Maybe not at first. At first, you will probably very much succeed. If you set out to lose weight and you adopt some sort of "healthy" eating and exercise plan, you will probably watch the pounds starting to fall off pretty quickly. You will probably start feeling happier and healthier and you will probably think that it's "working." But I assure you, it's not.

They say "the hardest thing isn't losing weight; the hardest thing is keeping it off." But that is not true. The hardest part is going deeper than your outward appearance to address the issues that likely led you down this path in the first place.

Let me be clear: when I say "you do not need to lose weight," I do not mean that there aren't some behaviors that may need to be changed. I do not mean that there are not bad habits that may need to be addressed. I do not mean that there is no benefit to eating nutritious foods and engaging in physical activity regularly. Quite the contrary. But exercise isn't a punishment and nutrition isn't a silver bullet and if you are using these things for the purpose of manipulating your body size then you have already failed before you even begin.

Let's put this one to rest once and for all: you do not need to lose body weight, you need to lose body hate.

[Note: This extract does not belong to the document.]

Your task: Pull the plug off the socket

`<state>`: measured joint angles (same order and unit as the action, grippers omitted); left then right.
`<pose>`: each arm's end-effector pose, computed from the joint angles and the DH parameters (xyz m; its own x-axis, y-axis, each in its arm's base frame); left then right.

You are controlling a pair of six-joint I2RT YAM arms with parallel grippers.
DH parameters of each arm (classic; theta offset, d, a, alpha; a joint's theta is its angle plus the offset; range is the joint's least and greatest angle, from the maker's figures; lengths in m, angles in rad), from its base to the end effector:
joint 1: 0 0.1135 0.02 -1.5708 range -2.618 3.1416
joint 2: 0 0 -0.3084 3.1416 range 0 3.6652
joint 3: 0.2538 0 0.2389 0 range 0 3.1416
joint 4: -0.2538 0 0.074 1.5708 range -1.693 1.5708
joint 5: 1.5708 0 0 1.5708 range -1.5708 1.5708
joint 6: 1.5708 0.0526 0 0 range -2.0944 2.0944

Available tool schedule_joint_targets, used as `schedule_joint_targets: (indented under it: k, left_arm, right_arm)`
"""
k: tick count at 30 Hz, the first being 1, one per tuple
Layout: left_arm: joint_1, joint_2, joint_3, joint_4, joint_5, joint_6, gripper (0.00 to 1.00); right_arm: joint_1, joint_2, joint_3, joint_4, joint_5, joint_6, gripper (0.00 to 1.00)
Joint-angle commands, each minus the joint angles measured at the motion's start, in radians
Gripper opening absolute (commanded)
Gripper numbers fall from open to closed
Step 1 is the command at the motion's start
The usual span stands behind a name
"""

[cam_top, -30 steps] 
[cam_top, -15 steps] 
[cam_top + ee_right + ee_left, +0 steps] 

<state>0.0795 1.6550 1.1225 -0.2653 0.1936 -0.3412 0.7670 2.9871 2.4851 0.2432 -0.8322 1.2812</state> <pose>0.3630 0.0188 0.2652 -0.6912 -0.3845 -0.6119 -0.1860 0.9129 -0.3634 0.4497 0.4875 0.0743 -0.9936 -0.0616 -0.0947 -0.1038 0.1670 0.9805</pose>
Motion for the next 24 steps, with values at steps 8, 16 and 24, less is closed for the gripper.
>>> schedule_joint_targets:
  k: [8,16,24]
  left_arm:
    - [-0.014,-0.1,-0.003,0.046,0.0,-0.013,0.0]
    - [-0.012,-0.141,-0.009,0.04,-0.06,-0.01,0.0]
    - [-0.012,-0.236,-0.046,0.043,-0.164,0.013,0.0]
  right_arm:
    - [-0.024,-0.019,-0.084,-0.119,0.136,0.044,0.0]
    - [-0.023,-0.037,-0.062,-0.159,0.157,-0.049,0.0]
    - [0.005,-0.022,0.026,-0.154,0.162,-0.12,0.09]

Your body is an amazing vehicle. It does a lot of hard work for you. Maybe it has given birth. Maybe it has run a marathon. Maybe it has survived a car accident or chemo or a heart attack. Maybe it has even picked you up off the couch so you could walk over to the mirror and shame it again and again for not looking the way you want it to. And yet it continues to be subjected to the abuse and trauma of weight loss attempt after weight loss attempt, all in the name of "getting healthier"? No.

Your weight is not a problem; the way you (and practitioners, critical mothers, the diet and supplement industry, "friends," and society) treat your body as a result of it is a problem. Your body does not need to be fixed before it can be loved. In fact, it is nearly impossible to adopt sustainable healthy habits when those actions come from a place of punishment – which, if you're being honest, is what weight loss attempts stem from most of the time.

So next time you're out there looking for the latest meal plan and exercise routine or picking up a new book to learn about what another doctor has to say about nutrition or feeling tempted to try that "wellness challenge" or 30 day fix for the umpteenth time, just…don't.

Instead, understand that any weight lost should only be a side effect of body acceptance and body appreciation, not the cause of it. Understand that this is a journey that cannot possibly be found in the lines of another journal article or research study or after a single visit with a registered dietitian. Understand that your body is worthy of all the love you have to throw at it right now regardless of the size it is at this moment.

Just understand there is another way. It will be really, really hard – far harder than losing weight will ever be. But unlike losing weight, losing hate is actually worth it.